Laut Darstellung des Teile-Händlers handelt es sich bei diesem von Ford offiziell vertriebenen Nachschalldämpfer um eine sogenannte "Eco-Focus"-Qualität, die ohne Originalteile-Nr. angeboten wird. Nach Darstellung des Händlers, der eine solche Anlage untersuchte, "entspricht die absolut nicht den Anforderungen der meisten Verbraucher". Weiter im O-Ton: "Hierbei wird z.T. Stahl in Baustahlqualität verwandt, der Außenmantel ist einwandig und das Innenleben besteht - anders als beim Originalteil - aus einem einfachen perforierten Innenrohr. Der Körper, der auch von den Außendimensionen kleiner ist, wird mit reichlich Basaltwolle auf ein höheres Gewicht gebracht. Der Halter ist aufgrund des zu kleinen Körpers verlängert und die Ein- und Ausgangsrohre sind verjüngt."
Und er zieht ein Fazit: "Werkstoffe und Konstruktion dieser Schalldämpfer entsprechen nicht dem Standard deutscher Originalteile-Produkte."
Übrigens: nach Darstellung dieses Teile-Händlers lehnen es deutsche Auspuffhersteller, wie z.B. Eberspächer, ab, eine solche Qualität auf den Markt zu bringen. - Ein Schalldämpfer der Firma Eberspächer für den o.g. Ford kostet ebenso 169,50 DM, wie auch das eigentlich Originalersatzteil von Ford.
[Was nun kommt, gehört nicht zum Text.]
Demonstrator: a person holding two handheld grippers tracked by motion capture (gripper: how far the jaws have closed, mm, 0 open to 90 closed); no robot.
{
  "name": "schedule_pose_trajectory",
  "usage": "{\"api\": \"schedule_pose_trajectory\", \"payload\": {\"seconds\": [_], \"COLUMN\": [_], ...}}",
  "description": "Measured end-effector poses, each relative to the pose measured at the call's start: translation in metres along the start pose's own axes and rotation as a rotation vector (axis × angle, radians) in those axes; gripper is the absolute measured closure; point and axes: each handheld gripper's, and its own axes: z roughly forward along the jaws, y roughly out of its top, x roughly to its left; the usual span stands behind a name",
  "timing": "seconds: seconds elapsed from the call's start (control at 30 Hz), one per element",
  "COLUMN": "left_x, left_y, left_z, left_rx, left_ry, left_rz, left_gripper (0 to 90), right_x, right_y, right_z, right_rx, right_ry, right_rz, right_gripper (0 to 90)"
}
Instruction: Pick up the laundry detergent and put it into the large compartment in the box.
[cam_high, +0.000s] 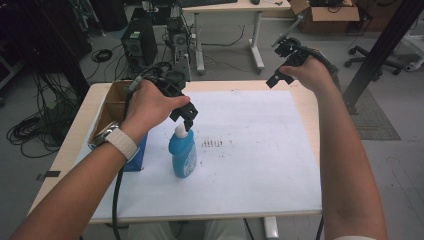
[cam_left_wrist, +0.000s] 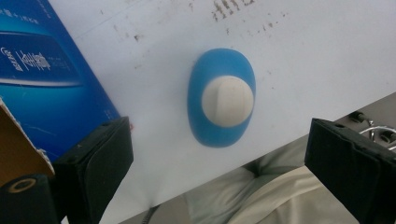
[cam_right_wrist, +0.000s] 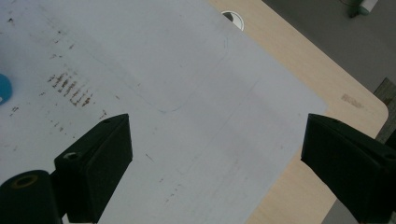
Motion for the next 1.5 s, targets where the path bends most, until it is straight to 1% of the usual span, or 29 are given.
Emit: {"api": "schedule_pose_trajectory", "payload": {"seconds": [0.03,0.07,0.2,0.37,0.5,0.67,0.73,0.93,1.13,1.33,1.5], "left_x": [0.0,-0.001,-0.001,-0.003,-0.003,-0.003,-0.003,-0.002,-0.002,-0.002,-0.003], "left_y": [0.0,0.001,0.002,0.004,0.005,0.005,0.005,0.006,0.006,0.007,0.007], "left_z": [0.001,0.005,0.01,0.019,0.023,0.03,0.036,0.042,0.051,0.061,0.064], "left_rx": [0.003,0.009,0.01,0.022,0.022,0.023,0.019,0.017,0.013,0.014,0.01], "left_ry": [-0.002,-0.005,-0.007,-0.001,-0.001,0.013,0.011,0.007,0.009,0.002,-0.001], "left_rz": [0.0,0.009,0.01,0.014,0.011,0.019,0.014,0.014,0.017,0.015,0.007], "left_gripper": [8.4,8.4,8.3,8.4,8.4,8.3,8.2,8.2,8.2,8.2,8.4], "right_x": [0.0,0.0,0.001,0.001,0.0,0.0,0.001,0.001,0.002,0.001,0.001], "right_y": [0.0,0.0,0.0,0.0,0.0,0.0,0.0,0.001,0.002,0.002,0.002], "right_z": [0.0,0.0,0.0,0.002,0.001,0.002,0.002,0.004,0.005,0.006,0.006], "right_rx": [0.002,0.003,-0.001,0.003,0.002,0.002,0.003,0.004,0.005,0.006,0.006], "right_ry": [-0.001,-0.002,-0.001,0.0,0.0,0.001,0.001,0.001,0.003,0.003,0.003], "right_rz": [0.0,-0.001,0.0,-0.002,-0.002,-0.002,-0.001,-0.004,-0.005,-0.004,-0.003], "right_gripper": [8.6,8.6,8.6,8.6,8.6,8.6,8.6,8.6,8.6,8.6,8.6]}}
Motor-Kritik ist ein wenig verwirrt: Ford bekämpft "Fälschungen", läßt aber praktisch solche "Fälschungen" - wenn man vom Originalteil ausgeht - in der eigenen Organisation verbauen und bewirbt die sogar offiziell: "rein, rauf, runter, raus"?
Und bei Opel... - Tatsächlich: schon nach wenigen Tagen Recherchen zu diesem Thema ist uns ganz schlecht.
Es scheint hier tatsächlich unter den Konkurrenten Automobilindustrie und freier Kraftfahrzeugteilemarkt zu einer ernsthaften Auseinandersetzung zu kommen, bei der praktisch mit allen Mitteln gekämpft wird. Denn der Ersatzteilemarkt ist interessant. Nicht nur für den Händler, auch für die Industrie.
Aber dazu muß man noch einmal tiefer ins Thema einsteigen. Was Motor-Kritik auch tun will. Diese Geschichte konnte nur das Thema ankratzen.